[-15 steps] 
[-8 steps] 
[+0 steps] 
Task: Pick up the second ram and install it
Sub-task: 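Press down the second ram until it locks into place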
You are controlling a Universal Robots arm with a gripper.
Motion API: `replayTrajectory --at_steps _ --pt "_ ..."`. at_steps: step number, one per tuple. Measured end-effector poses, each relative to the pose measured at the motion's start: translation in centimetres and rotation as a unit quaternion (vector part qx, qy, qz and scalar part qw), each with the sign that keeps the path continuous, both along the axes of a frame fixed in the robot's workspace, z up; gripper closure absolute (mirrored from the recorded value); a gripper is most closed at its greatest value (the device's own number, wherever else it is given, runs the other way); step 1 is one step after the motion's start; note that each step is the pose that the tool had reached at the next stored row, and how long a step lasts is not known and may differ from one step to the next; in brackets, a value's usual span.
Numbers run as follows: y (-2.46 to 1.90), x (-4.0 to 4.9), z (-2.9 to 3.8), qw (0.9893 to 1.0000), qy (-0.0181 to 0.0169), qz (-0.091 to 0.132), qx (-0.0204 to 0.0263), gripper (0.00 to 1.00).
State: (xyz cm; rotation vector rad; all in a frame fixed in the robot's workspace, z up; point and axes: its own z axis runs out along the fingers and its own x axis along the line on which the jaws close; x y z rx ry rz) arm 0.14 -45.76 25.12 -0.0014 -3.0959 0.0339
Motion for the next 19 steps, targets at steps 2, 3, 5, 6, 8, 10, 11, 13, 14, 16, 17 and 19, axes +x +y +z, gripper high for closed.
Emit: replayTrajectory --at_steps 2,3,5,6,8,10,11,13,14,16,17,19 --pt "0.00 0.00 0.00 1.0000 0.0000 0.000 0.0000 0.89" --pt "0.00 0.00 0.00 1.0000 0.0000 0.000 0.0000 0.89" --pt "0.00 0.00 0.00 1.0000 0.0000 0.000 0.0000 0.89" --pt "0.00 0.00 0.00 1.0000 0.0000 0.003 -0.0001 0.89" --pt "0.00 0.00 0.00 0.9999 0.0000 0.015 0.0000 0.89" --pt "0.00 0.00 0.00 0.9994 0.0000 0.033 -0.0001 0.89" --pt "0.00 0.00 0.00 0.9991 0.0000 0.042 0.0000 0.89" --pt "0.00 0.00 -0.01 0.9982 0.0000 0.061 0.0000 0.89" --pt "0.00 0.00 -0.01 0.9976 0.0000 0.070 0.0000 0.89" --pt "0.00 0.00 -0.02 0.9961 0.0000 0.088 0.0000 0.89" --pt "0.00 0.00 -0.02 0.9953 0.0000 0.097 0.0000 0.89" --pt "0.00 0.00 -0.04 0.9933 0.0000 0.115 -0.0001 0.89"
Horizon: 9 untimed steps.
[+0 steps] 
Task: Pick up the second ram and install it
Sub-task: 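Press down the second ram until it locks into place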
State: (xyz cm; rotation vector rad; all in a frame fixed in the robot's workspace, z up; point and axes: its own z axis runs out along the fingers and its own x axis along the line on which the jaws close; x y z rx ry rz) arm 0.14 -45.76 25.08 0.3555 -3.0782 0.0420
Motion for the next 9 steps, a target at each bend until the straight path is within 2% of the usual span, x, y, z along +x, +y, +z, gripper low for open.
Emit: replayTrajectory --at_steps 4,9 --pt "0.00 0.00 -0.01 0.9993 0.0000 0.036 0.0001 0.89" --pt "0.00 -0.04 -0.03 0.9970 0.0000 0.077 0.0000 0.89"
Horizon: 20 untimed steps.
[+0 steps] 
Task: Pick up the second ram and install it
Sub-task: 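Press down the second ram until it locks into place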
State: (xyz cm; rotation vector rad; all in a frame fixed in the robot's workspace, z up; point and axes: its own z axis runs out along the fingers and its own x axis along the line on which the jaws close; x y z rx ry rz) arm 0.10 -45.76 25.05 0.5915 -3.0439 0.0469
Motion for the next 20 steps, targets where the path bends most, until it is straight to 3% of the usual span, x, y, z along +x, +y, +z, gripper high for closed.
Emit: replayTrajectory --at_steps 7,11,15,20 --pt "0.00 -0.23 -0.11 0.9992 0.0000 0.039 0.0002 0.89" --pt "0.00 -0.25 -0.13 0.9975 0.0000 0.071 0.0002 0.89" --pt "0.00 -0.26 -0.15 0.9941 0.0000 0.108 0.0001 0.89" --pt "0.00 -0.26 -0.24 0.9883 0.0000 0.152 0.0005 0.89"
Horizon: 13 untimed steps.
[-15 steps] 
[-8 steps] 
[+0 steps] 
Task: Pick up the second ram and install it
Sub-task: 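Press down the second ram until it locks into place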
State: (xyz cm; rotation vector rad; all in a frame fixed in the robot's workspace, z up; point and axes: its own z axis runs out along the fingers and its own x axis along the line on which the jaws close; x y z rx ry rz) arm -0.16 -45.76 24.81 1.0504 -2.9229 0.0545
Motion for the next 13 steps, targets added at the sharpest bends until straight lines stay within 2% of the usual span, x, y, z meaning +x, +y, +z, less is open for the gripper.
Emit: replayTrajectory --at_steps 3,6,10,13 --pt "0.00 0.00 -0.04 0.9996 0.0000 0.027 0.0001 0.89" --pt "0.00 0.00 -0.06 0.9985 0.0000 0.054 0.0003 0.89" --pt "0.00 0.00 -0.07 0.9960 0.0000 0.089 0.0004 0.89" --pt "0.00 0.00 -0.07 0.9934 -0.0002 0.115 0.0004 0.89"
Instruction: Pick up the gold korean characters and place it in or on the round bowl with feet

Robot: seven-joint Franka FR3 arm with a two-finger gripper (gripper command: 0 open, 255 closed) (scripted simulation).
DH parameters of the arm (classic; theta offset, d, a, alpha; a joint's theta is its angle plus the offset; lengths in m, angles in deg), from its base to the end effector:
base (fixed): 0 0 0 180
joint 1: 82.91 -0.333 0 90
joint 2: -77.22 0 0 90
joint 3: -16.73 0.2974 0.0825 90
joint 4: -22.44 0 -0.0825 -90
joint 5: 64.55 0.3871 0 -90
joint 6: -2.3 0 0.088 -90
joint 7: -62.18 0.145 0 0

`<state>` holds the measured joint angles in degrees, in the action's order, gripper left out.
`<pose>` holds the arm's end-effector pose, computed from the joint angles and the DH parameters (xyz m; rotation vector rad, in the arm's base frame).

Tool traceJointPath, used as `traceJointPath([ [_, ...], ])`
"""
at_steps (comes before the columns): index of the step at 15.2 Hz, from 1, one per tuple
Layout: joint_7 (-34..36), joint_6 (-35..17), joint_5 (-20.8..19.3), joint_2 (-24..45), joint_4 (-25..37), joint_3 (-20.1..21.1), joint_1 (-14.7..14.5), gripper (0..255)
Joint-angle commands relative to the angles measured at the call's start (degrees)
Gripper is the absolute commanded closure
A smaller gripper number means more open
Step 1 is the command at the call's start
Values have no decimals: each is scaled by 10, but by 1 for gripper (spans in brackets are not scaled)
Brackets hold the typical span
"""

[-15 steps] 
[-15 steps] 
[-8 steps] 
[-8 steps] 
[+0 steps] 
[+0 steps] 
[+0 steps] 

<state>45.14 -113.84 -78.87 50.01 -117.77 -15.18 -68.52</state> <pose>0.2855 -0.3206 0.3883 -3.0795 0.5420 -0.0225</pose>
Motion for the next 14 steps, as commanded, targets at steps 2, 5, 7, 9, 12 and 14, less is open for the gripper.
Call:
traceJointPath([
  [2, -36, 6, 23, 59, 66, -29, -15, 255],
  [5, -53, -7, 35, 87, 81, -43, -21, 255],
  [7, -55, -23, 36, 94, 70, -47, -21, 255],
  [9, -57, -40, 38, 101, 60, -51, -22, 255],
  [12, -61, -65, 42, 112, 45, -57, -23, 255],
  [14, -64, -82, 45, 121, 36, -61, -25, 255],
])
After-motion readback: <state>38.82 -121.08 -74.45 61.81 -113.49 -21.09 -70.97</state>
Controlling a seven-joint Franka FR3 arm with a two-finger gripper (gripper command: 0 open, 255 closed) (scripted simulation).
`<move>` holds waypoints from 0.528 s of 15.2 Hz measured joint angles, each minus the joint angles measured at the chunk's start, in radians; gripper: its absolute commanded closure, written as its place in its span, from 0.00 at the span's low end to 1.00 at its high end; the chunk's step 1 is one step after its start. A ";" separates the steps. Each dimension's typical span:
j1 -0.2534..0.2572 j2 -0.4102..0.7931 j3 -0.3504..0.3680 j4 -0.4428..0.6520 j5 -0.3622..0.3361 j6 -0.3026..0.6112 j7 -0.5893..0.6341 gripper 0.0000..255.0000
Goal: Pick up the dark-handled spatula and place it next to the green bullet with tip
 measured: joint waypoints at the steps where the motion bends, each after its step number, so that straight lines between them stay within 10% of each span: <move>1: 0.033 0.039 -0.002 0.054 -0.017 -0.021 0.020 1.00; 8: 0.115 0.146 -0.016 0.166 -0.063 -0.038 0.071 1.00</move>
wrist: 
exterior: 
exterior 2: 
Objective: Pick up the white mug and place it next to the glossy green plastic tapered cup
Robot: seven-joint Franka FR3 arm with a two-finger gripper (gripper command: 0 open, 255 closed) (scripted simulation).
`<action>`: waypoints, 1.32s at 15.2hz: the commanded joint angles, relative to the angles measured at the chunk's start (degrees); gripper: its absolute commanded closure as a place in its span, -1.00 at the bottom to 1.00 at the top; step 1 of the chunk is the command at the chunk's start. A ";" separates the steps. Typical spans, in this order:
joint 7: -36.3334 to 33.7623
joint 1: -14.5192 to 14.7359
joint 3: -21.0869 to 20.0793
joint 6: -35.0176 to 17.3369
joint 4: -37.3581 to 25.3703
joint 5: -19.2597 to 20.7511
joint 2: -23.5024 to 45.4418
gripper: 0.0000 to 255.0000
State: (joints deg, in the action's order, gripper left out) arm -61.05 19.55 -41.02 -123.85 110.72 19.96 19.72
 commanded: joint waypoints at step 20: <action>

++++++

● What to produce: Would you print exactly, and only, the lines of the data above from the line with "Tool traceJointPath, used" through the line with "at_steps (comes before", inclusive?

● Answer for the task:
Tool traceJointPath, used as `traceJointPath([ [_, ...], ])`
"""
at_steps (comes before the columns): index of the step at 15.2 Hz, from 1, one per tuple

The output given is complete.